## Description of the task
Nothing but the lines from the one containing "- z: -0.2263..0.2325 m" through the one containing "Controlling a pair", both included, should be given again, each exactly as written below.

● ● ●

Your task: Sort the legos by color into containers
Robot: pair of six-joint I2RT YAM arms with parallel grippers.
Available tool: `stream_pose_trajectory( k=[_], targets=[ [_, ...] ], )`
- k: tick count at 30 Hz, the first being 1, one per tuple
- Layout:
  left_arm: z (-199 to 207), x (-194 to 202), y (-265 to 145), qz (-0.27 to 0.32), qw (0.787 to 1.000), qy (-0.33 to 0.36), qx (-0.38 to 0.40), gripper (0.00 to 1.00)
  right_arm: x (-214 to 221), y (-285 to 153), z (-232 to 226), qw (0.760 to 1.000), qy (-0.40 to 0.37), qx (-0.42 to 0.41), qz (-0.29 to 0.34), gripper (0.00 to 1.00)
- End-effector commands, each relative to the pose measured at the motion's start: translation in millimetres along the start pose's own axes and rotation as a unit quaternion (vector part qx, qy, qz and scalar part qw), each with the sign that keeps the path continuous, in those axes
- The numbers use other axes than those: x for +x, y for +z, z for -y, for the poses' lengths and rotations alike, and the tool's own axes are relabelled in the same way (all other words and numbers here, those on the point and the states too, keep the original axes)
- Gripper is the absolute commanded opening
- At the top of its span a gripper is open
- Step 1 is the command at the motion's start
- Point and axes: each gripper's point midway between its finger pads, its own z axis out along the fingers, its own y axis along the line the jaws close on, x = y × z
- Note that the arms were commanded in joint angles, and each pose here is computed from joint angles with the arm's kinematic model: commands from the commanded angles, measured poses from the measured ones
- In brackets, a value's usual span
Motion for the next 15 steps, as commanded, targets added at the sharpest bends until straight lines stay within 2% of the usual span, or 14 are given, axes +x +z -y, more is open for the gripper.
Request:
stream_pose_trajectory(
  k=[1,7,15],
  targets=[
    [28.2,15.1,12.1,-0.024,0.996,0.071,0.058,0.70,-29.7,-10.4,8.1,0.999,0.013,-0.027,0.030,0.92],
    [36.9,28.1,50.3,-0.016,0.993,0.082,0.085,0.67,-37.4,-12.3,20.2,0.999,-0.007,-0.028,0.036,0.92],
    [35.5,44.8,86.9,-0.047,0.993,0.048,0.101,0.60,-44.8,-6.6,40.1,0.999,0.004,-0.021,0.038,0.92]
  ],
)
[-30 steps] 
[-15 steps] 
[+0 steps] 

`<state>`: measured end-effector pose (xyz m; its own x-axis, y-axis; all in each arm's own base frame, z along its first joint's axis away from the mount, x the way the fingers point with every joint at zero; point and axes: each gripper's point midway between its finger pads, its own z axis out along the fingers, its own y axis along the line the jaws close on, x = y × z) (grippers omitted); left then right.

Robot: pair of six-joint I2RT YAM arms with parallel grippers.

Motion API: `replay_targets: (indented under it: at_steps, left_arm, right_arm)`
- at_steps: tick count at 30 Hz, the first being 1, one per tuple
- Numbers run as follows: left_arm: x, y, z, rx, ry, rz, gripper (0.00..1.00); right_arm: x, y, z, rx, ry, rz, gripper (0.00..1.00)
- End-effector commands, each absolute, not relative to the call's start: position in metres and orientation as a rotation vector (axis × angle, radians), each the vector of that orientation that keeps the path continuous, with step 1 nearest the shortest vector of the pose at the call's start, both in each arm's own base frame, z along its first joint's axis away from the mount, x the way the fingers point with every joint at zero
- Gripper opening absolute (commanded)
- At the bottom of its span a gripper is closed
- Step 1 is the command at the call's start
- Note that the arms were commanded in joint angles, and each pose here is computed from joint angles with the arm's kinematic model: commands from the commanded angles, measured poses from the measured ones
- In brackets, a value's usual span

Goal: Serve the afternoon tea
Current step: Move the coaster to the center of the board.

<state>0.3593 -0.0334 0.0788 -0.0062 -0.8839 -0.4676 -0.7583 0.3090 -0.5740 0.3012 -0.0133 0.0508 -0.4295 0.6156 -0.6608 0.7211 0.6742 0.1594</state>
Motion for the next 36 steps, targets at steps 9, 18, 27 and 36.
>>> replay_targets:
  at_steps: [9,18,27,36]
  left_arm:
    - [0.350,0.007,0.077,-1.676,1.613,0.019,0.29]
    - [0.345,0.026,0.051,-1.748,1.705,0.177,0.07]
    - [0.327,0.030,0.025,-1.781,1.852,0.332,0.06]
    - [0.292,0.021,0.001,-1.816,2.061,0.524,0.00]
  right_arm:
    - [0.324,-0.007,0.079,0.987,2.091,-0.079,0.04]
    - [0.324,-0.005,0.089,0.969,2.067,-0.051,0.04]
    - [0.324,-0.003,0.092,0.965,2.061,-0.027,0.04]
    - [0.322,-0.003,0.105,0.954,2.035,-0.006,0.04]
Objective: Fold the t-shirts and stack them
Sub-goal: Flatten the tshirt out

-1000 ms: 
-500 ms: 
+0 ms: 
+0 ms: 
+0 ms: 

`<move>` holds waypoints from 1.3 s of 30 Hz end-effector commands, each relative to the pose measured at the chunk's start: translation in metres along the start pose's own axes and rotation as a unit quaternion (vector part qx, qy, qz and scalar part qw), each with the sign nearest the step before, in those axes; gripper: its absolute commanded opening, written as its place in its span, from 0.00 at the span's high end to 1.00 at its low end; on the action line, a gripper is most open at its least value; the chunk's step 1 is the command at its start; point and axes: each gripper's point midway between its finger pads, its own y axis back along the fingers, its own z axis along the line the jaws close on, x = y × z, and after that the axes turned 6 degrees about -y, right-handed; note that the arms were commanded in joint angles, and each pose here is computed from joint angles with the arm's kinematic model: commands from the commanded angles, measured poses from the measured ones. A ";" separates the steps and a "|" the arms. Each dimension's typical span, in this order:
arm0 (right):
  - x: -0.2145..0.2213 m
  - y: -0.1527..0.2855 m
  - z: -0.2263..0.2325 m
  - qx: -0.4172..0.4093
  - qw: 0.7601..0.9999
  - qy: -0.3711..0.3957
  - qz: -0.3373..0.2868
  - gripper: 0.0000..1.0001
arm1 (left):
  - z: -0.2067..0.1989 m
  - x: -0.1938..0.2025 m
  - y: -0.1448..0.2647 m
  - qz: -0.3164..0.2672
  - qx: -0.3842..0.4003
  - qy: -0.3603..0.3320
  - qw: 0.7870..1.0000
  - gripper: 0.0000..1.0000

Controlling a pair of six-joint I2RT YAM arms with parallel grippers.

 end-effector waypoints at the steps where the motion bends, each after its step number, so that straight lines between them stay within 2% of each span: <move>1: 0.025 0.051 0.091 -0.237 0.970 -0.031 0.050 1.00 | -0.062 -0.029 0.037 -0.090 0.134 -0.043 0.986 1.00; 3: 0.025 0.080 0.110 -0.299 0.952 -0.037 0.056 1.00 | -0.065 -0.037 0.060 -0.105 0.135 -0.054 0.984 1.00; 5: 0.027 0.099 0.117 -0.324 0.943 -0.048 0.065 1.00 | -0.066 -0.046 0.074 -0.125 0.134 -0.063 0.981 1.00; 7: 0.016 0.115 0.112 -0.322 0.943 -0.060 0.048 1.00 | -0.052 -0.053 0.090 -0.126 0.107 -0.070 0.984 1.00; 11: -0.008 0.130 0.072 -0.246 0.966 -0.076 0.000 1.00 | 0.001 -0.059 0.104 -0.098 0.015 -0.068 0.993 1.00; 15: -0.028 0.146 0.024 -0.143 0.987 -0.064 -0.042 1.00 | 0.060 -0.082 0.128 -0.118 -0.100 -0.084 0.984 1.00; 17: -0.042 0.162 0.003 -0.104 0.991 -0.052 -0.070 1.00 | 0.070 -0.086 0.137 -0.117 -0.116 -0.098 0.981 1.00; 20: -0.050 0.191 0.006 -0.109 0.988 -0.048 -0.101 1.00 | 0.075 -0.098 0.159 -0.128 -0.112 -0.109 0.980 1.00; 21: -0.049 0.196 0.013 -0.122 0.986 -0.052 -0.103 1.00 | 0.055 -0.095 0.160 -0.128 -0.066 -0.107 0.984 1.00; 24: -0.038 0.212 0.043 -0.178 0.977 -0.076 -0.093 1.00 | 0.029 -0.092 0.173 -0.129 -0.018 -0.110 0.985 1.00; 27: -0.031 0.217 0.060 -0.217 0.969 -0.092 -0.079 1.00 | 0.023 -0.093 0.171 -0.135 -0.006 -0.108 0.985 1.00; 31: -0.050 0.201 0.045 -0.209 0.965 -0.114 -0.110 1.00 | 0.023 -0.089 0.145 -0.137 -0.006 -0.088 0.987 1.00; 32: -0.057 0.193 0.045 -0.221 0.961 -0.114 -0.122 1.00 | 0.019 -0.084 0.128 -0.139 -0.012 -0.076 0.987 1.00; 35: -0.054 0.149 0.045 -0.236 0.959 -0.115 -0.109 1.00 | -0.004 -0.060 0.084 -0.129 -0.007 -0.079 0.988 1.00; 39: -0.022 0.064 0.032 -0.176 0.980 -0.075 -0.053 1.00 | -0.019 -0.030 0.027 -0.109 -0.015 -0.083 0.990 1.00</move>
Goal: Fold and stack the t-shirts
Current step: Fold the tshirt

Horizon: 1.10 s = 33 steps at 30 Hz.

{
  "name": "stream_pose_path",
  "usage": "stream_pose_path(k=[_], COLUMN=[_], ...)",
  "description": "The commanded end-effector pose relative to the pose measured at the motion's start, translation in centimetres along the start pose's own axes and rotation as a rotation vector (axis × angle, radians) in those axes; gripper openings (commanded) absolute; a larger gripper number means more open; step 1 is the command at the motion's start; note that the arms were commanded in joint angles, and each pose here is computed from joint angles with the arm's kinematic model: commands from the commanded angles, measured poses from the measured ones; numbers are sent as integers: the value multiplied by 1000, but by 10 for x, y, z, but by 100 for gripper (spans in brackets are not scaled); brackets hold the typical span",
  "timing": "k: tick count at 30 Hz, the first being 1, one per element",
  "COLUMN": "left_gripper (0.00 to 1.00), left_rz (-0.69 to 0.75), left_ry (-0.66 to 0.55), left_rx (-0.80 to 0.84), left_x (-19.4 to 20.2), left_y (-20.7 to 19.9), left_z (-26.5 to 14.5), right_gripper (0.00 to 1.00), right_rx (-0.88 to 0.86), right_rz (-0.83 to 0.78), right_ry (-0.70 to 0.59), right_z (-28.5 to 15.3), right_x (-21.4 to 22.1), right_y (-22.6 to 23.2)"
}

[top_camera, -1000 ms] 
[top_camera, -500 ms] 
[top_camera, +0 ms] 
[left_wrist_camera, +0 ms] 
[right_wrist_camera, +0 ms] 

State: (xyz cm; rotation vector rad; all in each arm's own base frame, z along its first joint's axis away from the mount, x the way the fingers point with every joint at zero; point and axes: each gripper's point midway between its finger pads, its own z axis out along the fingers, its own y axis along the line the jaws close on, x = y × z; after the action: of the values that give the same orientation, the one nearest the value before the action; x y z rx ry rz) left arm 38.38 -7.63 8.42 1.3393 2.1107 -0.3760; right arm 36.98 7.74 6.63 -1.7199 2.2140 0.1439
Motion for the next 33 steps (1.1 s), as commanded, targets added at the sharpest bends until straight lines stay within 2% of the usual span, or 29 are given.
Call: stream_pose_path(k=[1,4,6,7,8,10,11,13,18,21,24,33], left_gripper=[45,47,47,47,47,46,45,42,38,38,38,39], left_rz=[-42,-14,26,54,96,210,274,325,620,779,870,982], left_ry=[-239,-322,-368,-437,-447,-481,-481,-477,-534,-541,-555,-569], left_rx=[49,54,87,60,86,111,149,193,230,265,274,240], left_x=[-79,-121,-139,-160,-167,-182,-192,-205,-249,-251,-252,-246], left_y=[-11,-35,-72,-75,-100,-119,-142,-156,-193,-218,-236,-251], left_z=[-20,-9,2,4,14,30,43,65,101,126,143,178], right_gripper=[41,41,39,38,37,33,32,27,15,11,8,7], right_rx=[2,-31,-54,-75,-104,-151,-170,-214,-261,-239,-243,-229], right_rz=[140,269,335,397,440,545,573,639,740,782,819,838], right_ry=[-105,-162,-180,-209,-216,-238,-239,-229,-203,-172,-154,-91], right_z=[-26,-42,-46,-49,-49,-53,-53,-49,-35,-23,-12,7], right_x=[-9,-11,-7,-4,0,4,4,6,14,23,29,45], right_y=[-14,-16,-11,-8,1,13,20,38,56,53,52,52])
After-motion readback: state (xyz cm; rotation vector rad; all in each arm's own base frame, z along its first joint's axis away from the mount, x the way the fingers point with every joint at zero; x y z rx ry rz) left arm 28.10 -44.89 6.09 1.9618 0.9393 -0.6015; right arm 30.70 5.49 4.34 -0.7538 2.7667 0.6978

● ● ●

## Written answer
  - z: -0.2263..0.2325 m
  - qx: -0.4172..0.4093
  - qw: 0.7601..0.9999
  - qy: -0.3711..0.3957
  - qz: -0.3373..0.2868
  - gripper: 0.0000..1.0001
arm1 (left):
  - z: -0.2067..0.1989 m
  - x: -0.1938..0.2025 m
  - y: -0.1448..0.2647 m
  - qz: -0.3164..0.2672
  - qx: -0.3842..0.4003
  - qy: -0.3603..0.3320
  - qw: 0.7870..1.0000
  - gripper: 0.0000..1.0000

Controlling a pair of six-joint I2RT YAM arms with parallel grippers.

That's the full output for the exercise.